Der Zug ist eigentlich schon abgefahren, aber mal gucken, was sie da noch gerissen kriegen. Die erste sichtbare Auswirkung war, als im Frühling VW keine Investitionsgarantie mehr gekriegt hat für ihr Werk in China, Da ging es um eine Fabrik in Xinjiang, wo auch die Uiguren unterdrückt werden.

Aber jetzt wird das etwas konkreter.

Scholz kündigte an, dass der Abbau einseitiger Abhängigkeiten bei Rohstoffen und Technologien eine besondere Rolle in der künftigen nationalen Sicherheitsstrategie spielen werde. Um sichere Lieferketten zu gewährleisten, müssten die Handelsbeziehungen breiter aufgestellt werden.

Jetzt wird sich zeigen, wieviel Handlungsspielraum wir da überhaupt haben.

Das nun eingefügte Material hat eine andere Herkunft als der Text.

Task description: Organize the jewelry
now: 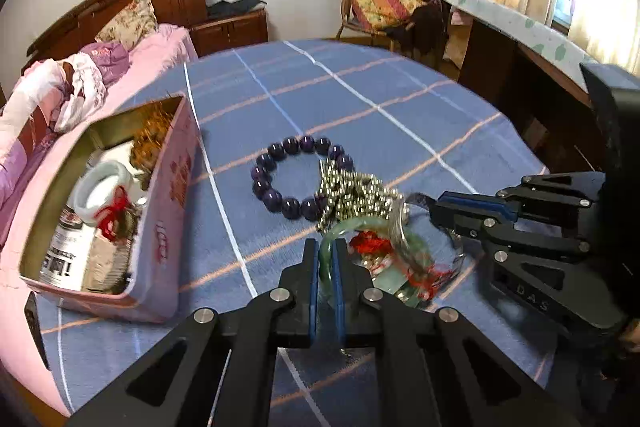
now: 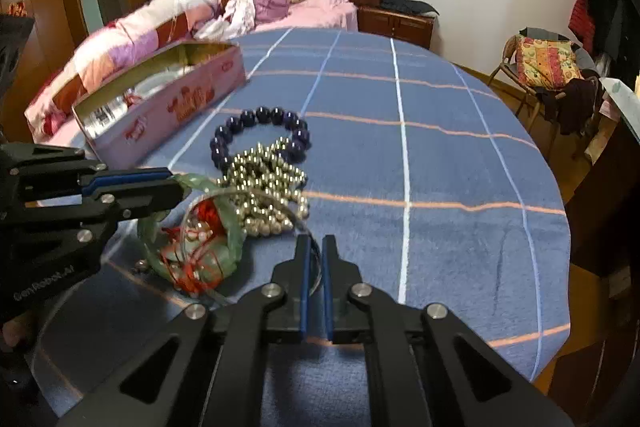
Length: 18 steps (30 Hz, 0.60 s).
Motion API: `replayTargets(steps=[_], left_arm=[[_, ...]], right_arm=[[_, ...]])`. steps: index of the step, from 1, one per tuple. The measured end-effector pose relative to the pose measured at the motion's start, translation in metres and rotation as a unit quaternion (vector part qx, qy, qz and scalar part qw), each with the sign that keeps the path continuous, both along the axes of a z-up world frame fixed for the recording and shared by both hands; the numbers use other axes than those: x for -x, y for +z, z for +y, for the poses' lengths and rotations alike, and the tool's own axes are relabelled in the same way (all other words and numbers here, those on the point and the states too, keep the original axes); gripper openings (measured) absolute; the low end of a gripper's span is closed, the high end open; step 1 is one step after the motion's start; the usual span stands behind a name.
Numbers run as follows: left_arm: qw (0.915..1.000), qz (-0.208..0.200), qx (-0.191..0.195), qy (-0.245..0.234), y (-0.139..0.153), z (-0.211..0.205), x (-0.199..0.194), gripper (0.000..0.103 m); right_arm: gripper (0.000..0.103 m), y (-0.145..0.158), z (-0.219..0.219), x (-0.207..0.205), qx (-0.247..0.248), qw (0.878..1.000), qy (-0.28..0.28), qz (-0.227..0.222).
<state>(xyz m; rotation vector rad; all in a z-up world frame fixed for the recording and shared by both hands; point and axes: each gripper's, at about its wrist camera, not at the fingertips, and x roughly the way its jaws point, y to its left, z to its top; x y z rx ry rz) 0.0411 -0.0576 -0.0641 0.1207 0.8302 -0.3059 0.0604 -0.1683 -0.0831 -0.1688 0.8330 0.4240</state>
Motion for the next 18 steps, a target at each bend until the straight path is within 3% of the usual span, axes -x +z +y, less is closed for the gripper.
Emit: replayTargets(steps=[11,18], left_arm=[[0.9979,-0.063,0.013,-0.002,0.042,0.005,0.021,0.005],[0.9961,-0.082,0.033,0.006,0.063,0.014,0.027,0.005]], right_arm=[[0.008,0.023,-0.016,-0.002,-0.036,0.999,-0.025,-0.026],[0.006,0.037,-0.022,0.000,-0.057,0.997,-0.028,-0.043]])
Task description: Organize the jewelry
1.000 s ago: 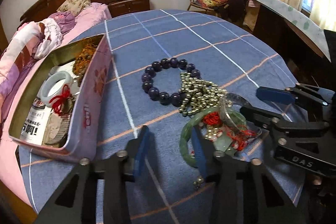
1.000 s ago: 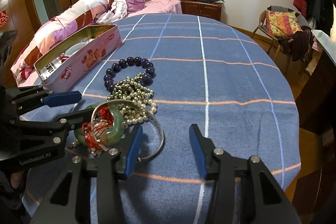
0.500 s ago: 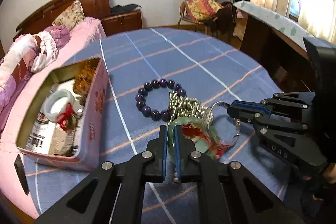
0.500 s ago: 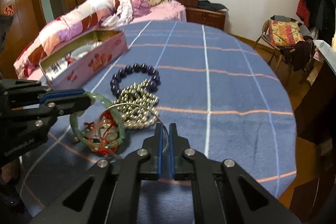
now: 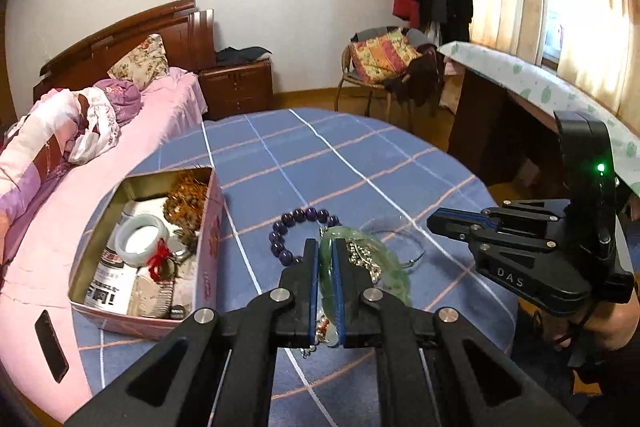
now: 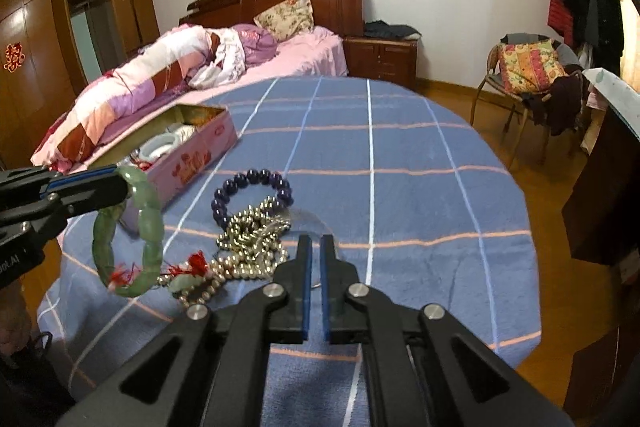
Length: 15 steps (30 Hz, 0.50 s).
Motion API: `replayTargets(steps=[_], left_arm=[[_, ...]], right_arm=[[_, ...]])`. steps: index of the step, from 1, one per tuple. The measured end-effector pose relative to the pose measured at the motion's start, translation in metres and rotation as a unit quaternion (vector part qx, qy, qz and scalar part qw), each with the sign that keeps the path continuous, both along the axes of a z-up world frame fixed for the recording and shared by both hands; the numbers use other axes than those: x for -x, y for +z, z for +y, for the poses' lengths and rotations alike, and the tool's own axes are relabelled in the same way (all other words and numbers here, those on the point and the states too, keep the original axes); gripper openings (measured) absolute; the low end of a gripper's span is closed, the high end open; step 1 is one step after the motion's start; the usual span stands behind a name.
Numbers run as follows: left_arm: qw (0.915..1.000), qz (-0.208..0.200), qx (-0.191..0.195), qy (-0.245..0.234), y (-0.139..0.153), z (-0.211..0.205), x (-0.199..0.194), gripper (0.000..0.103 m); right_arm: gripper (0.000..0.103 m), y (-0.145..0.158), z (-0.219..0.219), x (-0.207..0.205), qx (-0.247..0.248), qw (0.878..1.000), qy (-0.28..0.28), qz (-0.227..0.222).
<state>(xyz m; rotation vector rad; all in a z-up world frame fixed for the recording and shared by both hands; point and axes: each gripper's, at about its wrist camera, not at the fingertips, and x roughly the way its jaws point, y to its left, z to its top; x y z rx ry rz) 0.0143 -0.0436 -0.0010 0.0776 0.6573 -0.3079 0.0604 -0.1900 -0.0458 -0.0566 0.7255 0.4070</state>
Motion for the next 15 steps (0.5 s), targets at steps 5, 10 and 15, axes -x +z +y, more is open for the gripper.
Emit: replayTargets(steps=[5,10,15], left_arm=[[0.9999,-0.008,0.006,0.008,0.007,0.005,0.002,0.005],[0.9997,-0.014,0.011,0.015,0.012,0.009,0.001,0.005],[0.9996,-0.020,0.015,0.016,0.018,0.011,0.000,0.005]], right_arm=[[0.006,0.005,0.000,-0.001,-0.003,1.000,0.002,-0.003],[0.018,-0.010,0.004,-0.009,0.010,1.000,0.003,0.022],[0.059,-0.022,0.008,-0.013,0.026,0.999,0.002,0.041]])
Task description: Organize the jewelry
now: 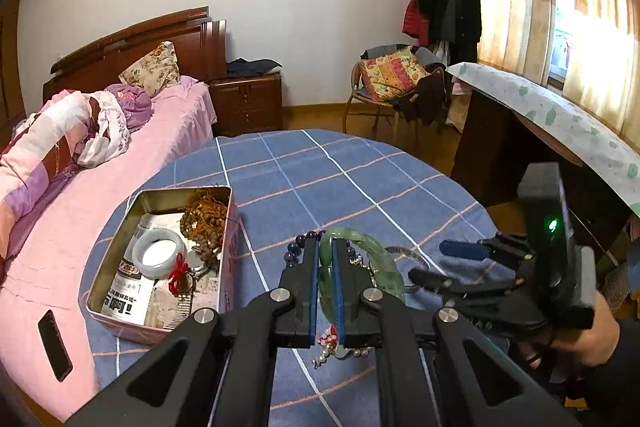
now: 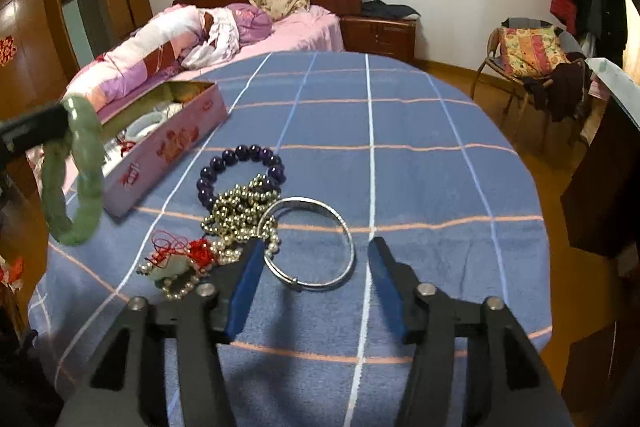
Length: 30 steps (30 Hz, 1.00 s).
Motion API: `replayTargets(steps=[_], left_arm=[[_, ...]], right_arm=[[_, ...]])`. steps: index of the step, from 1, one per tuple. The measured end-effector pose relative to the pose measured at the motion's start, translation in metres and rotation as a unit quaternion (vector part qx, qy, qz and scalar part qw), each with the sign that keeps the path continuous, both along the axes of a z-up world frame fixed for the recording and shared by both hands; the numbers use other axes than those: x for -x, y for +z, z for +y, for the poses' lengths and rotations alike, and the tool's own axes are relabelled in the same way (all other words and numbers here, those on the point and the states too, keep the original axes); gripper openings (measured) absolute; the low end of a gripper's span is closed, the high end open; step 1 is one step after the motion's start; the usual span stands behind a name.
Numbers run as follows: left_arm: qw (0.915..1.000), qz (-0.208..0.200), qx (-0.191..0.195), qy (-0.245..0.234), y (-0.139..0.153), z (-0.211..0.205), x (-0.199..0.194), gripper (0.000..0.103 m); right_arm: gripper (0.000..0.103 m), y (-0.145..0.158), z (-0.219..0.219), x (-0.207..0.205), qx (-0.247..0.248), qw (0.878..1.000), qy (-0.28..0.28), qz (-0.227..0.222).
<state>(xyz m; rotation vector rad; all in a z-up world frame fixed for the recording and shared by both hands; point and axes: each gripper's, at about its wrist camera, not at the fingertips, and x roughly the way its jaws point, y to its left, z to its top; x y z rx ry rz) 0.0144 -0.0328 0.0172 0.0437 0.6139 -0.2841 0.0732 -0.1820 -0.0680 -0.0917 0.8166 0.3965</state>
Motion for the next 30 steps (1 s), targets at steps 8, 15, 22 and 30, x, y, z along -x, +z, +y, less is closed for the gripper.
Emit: replayTargets(steps=[8,15,22,30], left_arm=[[0.9999,-0.008,0.010,0.009,0.011,0.009,-0.003,0.005],[0.9998,-0.011,0.009,0.014,0.013,0.013,-0.008,0.005],[0.9997,-0.010,0.009,0.019,0.012,0.018,-0.009,0.005],[0.9992,-0.014,0.012,0.035,0.016,0.034,-0.014,0.005]], right_arm=[[0.072,-0.008,0.012,-0.013,0.025,0.999,0.026,0.017],[0.065,-0.016,0.013,-0.016,0.032,0.998,0.038,0.034],[0.064,-0.009,0.007,-0.012,0.018,0.999,0.026,0.024],[0.058,0.020,0.008,-0.009,0.011,1.000,0.015,-0.016]])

Wir sind ja nicht das einzige Land, das weite Teile ihrer Konsumgüter nicht mehr selber herstellt sondern aus China importiert. Nur weil wir da mit Geld wedeln, heißt das nicht, dass sich da plötzlich Anbieter finden. Die haben auch alle ihre Kapazitäten zurückgebaut, weil China billiger war.

Interessanterweise ist China inzwischen soweit vorangeschritten mit der Bekämpfung der Armut, dass China in vielen Bereichen gar nicht mehr der billigste Anbieter wäre, wenn es noch andere Anbieter gäbe.

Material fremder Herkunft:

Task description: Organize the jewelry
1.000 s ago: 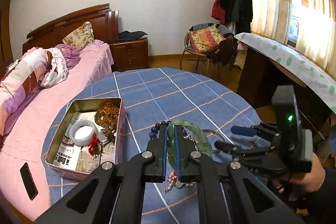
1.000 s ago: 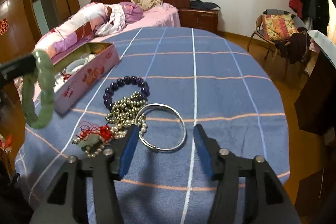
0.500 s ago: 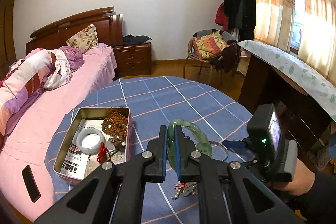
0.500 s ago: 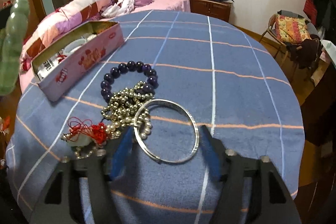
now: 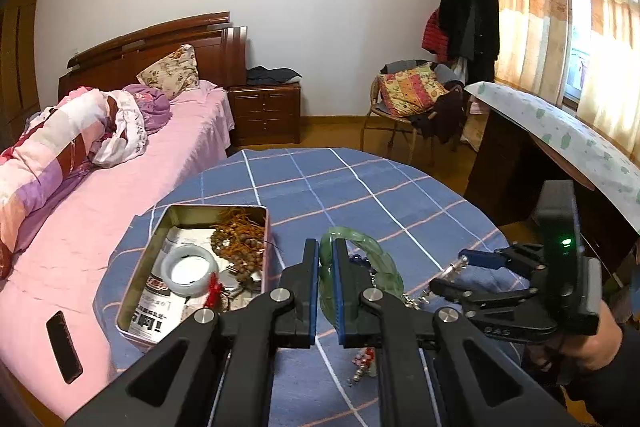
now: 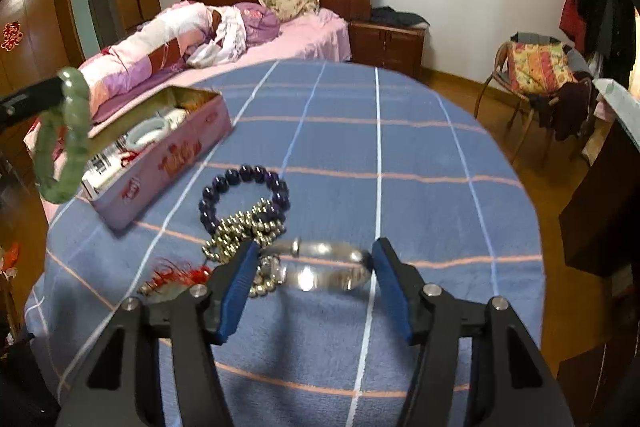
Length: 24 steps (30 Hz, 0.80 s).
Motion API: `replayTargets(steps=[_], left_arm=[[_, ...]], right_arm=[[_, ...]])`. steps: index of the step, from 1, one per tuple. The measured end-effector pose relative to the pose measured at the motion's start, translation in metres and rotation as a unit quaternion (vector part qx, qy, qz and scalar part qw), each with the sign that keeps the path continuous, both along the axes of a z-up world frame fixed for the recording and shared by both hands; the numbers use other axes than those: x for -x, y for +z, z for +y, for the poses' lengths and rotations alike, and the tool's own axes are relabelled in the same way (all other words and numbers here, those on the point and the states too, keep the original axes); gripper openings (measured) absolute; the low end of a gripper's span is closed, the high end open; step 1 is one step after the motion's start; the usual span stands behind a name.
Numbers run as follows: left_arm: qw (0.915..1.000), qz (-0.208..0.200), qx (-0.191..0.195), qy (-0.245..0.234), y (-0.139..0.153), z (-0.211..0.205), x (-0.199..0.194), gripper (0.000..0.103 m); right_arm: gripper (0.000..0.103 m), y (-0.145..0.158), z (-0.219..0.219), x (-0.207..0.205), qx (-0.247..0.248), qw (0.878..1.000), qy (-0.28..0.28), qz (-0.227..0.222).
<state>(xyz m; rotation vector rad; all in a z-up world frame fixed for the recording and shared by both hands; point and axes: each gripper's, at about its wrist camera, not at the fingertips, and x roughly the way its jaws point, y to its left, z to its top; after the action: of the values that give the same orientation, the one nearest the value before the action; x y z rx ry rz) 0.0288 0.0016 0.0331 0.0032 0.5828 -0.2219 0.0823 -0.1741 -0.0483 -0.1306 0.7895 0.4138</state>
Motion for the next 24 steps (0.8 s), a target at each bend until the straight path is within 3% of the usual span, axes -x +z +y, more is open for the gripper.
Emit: replayTargets(steps=[1,2,8,9,10,11,15,19,24], left_arm=[[1.0000,0.000,0.000,0.002,0.000,0.001,0.000,0.005],[1.0000,0.000,0.000,0.005,0.000,0.005,-0.001,0.005],[0.9998,0.001,0.007,0.017,-0.001,0.020,-0.005,0.005],[0.9998,0.000,0.008,0.019,-0.001,0.022,-0.004,0.005],[0.9998,0.001,0.009,0.020,-0.002,0.023,-0.005,0.005],[0.9997,0.002,0.009,0.021,-0.004,0.025,-0.006,0.005],[0.9995,0.011,0.007,0.029,-0.012,0.032,-0.007,0.005],[0.9992,0.019,0.002,0.035,-0.018,0.038,-0.004,0.005],[0.9989,0.025,0.002,0.039,-0.024,0.043,-0.002,0.005]], right_arm=[[0.020,0.003,0.002,0.000,-0.001,1.000,0.000,-0.004],[0.013,0.006,0.004,-0.002,0.005,1.000,-0.001,-0.008],[0.014,0.009,0.015,-0.011,0.005,1.000,0.014,0.002],[0.023,0.007,0.017,-0.013,0.004,1.000,0.016,0.010],[0.048,0.004,0.019,-0.014,0.011,1.000,0.014,0.011],[0.058,0.003,0.019,-0.012,0.018,1.000,0.013,0.008],[0.059,-0.003,0.026,-0.005,0.029,0.999,0.022,0.022],[0.086,-0.011,0.033,0.022,0.062,0.996,0.058,0.015],[0.086,-0.035,0.028,0.024,0.092,0.994,0.054,0.037]])
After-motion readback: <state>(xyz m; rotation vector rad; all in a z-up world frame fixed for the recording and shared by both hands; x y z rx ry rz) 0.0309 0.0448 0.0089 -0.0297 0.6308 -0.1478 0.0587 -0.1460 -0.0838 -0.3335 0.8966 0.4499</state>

Jetzt wird sich also zeigen müssen, ob da nur heiße Luft rauskommt ala "wir kaufen unsere Chips jetzt nicht mehr in China sondern in Taiwan".

Oh und ein Detail noch:

Einseitige Abhängigkeiten bei Rohstoffen und Technologien sollten durch eine engere Zusammenarbeit mit der Asien-Pazifik-Region abgebaut werden.

Es wird sich auch zeigen müssen, wie unabhängig diese Länder tatsächlich sind, wenn China da Druck macht.